Sin adorno

Así está. Tal y como es, sin añadido alguno. Y debo decir que es realmente hermosa, preciosa y única. Una talla pequeñita, pero grande, humilde como aquella mujer nazarena a la que representa y que jamás necesitó de ningún adorno para convertirse en el ser más excepcional que ha pisado esta tierra.
Estaba yo contemplándola, cuasi absorta, y una señora mayor se me ha acercado para preguntar, con cierta preocupación en su voz, dónde estaba la Virgen, si es que aún no la habían puesto en su sitio tras su fiesta, ocurrida hace unos días. "¡Pero si está ahí! ¡Esa es!", le he contestado con mi mejor sonrisa y una cara de satisfacción como la de una madre señalando dónde estaba su niño, el más guapo de todos. "¿Esa?", me ha preguntado de nuevo la señora. "Sí, esa, ¡a que es una preciosidad!". Y, al instante, el gesto de preocupación se ha convertido en alegría, cuando ha podido ver la imagen completa. "Verá, es que le ponen un montón de cosas encima, que si la corona, que si el manto...; pero ésta es la imagen de verdad, tal cual es", le he terminado de explicar. La señora ha comprendido y ha caído en la cuenta de la maravilla de la talla en sí, así, sin aditivo alguno. Me ha dado las gracias con una gran sonrisa y se ha puesto a rezarle "a su Virgen", como hace todas las tardes a la misma hora, antes de la misa de las siete.
Ella, la llena-de-gracia, la joven nazarena que se fió del Señor sin preguntar y sin rechistar, no necesita adornos externos. Esta imagen, la de mi Virgen, a la que empecé a rezar no hace mucho y a la que ya quiero con todo mi corazón, la de "la Capilla", me tocó el corazón la primera vez que la vi sin "vestir", tal y como quedó después de una restauración no hace muchos años. Y me enamoró.
No necesita adornos, ni joyas, ni alhajas, porque lleva la mayor de todas en brazos: su Hijo. El mayor regalo que Dios jamás ha concedido a ningún mortal: llevar a su hijo en las entrañas y luego, compartir treinta años con él, años que se quedaron para ella, que sólo ella conoció y disfrutó y de los que no sabemos nada, pero que debieron ser especialmente hermosos para los dos: madre e hijo.

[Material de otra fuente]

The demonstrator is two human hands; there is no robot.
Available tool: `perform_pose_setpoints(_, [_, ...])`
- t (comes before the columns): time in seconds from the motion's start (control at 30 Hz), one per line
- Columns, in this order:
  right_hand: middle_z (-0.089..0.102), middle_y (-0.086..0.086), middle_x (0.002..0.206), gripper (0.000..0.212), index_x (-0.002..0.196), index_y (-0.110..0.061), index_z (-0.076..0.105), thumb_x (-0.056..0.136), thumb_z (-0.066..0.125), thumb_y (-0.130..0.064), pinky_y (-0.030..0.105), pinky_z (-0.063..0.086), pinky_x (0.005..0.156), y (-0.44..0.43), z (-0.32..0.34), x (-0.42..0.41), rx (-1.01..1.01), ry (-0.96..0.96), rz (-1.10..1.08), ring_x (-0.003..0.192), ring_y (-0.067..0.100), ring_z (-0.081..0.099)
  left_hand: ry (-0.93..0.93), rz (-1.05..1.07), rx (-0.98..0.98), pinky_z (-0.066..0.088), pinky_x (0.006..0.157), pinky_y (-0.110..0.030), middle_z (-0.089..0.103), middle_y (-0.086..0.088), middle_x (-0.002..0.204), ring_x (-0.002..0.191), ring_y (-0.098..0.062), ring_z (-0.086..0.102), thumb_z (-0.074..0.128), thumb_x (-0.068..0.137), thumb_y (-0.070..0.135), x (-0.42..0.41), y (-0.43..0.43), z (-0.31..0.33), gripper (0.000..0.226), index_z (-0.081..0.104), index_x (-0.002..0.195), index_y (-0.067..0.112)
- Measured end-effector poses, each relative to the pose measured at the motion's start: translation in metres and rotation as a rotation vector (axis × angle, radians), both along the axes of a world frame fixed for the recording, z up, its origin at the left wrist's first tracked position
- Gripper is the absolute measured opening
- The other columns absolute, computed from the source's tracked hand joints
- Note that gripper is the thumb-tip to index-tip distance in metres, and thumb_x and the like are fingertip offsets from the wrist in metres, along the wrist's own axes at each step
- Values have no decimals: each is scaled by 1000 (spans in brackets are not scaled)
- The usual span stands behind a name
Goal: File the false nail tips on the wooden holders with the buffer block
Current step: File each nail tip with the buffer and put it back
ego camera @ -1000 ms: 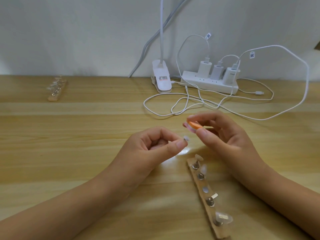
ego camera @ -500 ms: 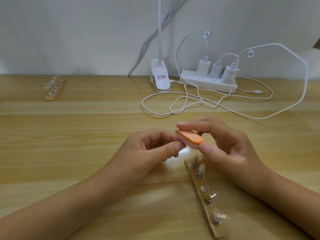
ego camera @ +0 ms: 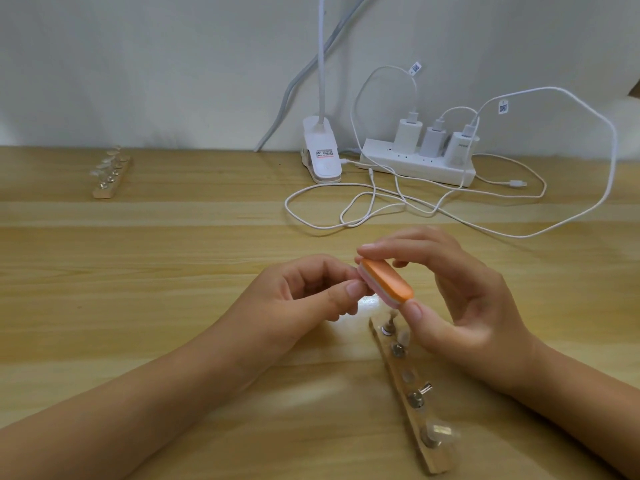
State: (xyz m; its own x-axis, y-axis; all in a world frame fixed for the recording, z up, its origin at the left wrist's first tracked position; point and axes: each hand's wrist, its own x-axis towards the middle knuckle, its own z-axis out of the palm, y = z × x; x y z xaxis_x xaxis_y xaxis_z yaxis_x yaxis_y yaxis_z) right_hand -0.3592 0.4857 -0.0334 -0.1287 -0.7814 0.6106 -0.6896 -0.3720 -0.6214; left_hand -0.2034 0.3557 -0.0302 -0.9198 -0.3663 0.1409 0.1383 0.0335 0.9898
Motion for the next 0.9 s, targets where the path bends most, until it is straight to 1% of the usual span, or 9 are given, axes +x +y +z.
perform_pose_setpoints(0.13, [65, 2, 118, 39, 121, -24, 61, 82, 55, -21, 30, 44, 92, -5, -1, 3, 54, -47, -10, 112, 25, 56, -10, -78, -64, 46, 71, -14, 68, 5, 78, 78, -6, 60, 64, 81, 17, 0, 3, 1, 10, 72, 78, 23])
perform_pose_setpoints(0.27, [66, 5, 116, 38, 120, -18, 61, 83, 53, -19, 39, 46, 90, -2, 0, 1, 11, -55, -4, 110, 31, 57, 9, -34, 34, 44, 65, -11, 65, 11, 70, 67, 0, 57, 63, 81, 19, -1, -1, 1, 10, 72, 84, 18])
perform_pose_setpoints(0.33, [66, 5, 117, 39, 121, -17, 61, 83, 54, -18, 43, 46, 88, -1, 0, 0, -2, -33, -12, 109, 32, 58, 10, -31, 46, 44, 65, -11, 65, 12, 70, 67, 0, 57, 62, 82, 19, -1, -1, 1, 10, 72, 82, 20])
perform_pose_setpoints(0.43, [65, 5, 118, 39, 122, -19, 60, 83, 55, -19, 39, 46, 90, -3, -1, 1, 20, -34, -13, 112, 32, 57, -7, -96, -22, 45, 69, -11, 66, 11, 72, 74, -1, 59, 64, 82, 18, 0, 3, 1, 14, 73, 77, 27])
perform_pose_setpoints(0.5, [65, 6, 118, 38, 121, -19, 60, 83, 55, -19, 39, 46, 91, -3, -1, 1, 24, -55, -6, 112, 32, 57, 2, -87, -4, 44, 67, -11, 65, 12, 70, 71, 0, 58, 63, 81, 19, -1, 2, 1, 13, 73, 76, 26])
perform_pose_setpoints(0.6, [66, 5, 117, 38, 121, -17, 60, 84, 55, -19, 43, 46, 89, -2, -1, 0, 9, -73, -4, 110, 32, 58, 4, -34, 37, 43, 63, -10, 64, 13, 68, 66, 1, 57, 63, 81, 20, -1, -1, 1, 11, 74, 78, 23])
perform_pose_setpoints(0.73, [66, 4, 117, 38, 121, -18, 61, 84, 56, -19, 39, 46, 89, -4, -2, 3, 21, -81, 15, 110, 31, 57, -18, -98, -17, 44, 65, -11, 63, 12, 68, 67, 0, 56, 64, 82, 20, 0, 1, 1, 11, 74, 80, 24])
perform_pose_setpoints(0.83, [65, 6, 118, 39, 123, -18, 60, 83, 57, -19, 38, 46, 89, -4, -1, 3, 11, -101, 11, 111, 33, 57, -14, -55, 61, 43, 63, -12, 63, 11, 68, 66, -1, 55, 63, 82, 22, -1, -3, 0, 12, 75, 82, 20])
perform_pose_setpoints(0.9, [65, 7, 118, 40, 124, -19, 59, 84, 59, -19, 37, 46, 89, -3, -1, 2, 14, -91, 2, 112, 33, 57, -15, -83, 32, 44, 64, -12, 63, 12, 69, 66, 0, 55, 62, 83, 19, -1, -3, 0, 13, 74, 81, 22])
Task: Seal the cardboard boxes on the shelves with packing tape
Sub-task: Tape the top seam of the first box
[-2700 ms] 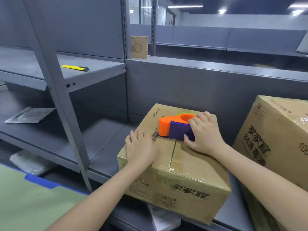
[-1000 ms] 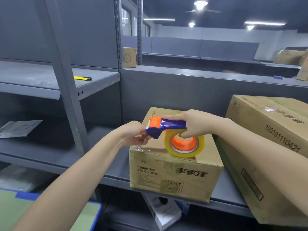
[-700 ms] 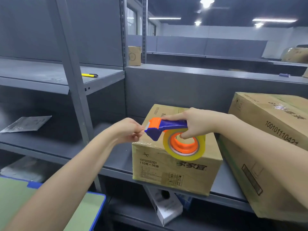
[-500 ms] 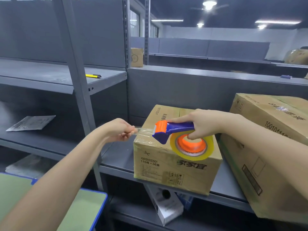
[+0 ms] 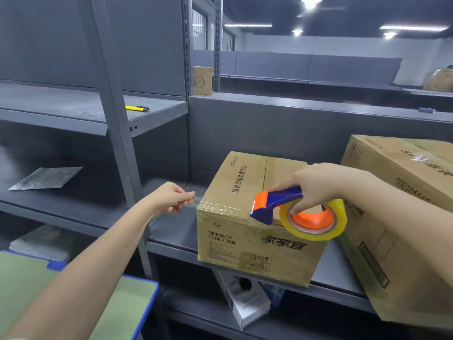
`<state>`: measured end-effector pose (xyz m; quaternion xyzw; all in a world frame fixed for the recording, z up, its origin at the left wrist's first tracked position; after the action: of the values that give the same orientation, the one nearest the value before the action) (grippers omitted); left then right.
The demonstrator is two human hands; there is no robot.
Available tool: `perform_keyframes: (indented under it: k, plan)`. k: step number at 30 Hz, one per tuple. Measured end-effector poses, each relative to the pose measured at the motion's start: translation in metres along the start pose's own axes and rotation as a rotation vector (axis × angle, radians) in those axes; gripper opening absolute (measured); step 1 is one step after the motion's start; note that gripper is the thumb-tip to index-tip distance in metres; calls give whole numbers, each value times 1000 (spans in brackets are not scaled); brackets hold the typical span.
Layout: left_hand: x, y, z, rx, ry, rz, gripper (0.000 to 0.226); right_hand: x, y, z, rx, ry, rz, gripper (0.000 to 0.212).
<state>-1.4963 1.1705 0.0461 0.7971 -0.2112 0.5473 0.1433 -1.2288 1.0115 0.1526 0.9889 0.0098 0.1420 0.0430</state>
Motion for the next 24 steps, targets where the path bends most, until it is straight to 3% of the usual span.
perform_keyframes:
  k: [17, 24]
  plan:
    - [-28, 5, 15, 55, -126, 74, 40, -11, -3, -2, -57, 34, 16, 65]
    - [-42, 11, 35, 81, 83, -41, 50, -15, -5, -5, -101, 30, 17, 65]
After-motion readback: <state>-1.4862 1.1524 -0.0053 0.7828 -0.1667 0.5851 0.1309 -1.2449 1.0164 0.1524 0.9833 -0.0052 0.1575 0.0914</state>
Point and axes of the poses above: each hand's wrist, its own y-axis away from the middle knuckle, its own z-axis out of the palm, x = y × z, the point moved 2 cm from there along -y, towards the middle knuckle, and after that the axes turned 12 degrees about z, right-handed, at the moved point
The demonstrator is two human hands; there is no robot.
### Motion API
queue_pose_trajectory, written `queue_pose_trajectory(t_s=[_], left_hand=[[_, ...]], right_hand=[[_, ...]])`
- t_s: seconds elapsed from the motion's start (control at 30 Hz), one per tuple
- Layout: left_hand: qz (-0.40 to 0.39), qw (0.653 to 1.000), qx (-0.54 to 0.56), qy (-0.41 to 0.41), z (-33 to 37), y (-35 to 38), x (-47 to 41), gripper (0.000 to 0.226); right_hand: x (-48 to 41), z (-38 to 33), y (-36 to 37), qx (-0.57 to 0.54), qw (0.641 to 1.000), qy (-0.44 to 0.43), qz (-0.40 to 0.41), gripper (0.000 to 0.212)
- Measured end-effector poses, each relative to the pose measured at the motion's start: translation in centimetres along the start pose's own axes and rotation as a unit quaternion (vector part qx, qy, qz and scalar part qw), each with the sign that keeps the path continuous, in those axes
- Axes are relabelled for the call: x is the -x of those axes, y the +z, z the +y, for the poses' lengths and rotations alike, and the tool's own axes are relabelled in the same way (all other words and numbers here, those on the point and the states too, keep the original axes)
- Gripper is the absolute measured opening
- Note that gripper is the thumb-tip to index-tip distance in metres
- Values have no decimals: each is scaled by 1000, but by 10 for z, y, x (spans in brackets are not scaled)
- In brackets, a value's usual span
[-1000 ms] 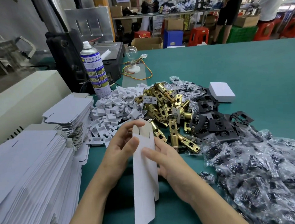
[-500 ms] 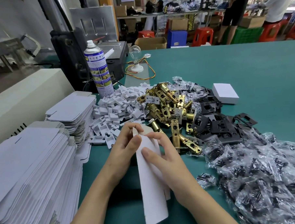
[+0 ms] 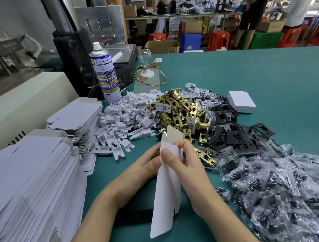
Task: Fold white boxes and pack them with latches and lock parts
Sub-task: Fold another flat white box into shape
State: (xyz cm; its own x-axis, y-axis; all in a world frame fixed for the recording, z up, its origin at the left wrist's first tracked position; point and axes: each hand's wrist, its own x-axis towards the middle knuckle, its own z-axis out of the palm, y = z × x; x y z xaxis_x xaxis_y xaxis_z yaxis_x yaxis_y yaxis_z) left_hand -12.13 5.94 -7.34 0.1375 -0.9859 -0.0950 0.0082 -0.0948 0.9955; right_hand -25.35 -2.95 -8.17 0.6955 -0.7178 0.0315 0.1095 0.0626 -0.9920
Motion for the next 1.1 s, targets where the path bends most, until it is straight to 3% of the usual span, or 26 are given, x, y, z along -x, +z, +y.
queue_pose_trajectory(t_s=[0.1,0.37,0.47,0.63,0.73,0.83,0.9,0.97,1.1], left_hand=[[-52,997,48,-17,-4,0,8,103],[-70,995,72,-24,-4,-5,7,120],[-68,994,83,-20,-6,-6,5,118],[-24,996,89,-16,-6,-10,5,82],[23,994,102,-17,-6,-10,4,57],[67,989,133,-20,-4,-8,3,37],[97,984,148,-4,-2,-7,2,31],[133,979,156,18,0,-7,1,28],[178,973,142,39,1,-5,0,31]], right_hand=[[-1,-1,0,0,1000,-6,4,46],[1,-5,-2,-3,998,-43,-39,51],[-1,-8,-5,-13,998,-53,-37,41],[-3,-10,-13,-7,995,-100,-19,31],[-5,-10,-14,-51,995,-83,-13,27],[-6,-9,-15,-91,994,-63,1,59],[-7,-8,-14,-80,996,-43,12,67],[-7,-6,-14,-45,999,-18,25,61],[-6,-3,-11,-15,1000,-15,-1,18]])
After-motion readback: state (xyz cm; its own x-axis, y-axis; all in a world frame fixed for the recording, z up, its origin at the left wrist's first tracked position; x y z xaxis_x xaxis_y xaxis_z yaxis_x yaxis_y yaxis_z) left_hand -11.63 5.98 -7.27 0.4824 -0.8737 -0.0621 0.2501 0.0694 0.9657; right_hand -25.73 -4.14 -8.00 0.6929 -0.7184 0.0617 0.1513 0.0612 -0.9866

María, la de la Capilla, no necesita ningún añadido porque Dios se los concedió: llena de gracia, concebida sin pecado alguno, y el mayor de todos: Madre de Jesucristo, y, por expreso regalo de su propio Hijo, Madre nuestra. Un gran regalo también para nosotros.
Sin adornos, allí, esperando a que vayamos a verla (como todas las madres, que nos esperan siempre), a contarle lo que nos pasa por el corazón, lo que nos preocupa, lo que sentimos, por quién lo sentimos y también, porque hay que hacerlo con todas las madres, para decirle cuánto la queremos, cuánto necesitamos que nos dé la mano para no perdernos en nuestras propias oscuridades; para pedirle que nos perdone porque demasiado a menudo nos olvidamos de ella y, como siempre, sólo acudimos cuando truena....
María, la llena-de-gracia, la de la Capilla, la que todo lo excusa, todo lo cree, todo lo espera, todo lo soporta firme en su fe, ruega por nosotros.